> Work required: Read through the listing, and wherever a line holds the word "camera", return it.

> The data:
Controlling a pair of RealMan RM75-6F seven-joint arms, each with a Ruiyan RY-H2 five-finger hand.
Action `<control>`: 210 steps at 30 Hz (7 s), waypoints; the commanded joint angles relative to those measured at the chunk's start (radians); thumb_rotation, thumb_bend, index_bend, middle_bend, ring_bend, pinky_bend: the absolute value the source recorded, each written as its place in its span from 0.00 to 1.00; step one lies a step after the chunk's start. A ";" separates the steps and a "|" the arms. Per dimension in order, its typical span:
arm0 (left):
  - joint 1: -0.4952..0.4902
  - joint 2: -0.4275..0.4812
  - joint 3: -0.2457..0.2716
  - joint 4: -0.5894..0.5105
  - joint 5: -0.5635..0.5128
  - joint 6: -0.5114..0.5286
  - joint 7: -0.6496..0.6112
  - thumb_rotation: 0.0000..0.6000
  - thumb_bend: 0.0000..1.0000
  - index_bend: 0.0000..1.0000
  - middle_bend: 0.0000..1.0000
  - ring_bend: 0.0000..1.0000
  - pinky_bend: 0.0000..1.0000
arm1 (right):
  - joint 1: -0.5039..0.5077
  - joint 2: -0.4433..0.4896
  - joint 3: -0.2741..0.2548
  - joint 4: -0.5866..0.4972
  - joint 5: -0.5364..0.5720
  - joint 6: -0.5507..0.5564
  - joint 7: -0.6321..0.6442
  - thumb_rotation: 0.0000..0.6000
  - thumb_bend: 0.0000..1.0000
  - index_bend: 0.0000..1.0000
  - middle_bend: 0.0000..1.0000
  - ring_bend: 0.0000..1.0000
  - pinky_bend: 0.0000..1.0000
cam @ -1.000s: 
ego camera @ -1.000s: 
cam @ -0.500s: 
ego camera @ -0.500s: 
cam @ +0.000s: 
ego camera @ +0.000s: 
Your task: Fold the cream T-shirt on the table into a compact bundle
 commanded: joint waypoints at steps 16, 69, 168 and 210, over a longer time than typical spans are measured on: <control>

> Problem solution:
ego camera @ -1.000s: 
ego camera @ -0.500s: 
ego camera @ +0.000s: 

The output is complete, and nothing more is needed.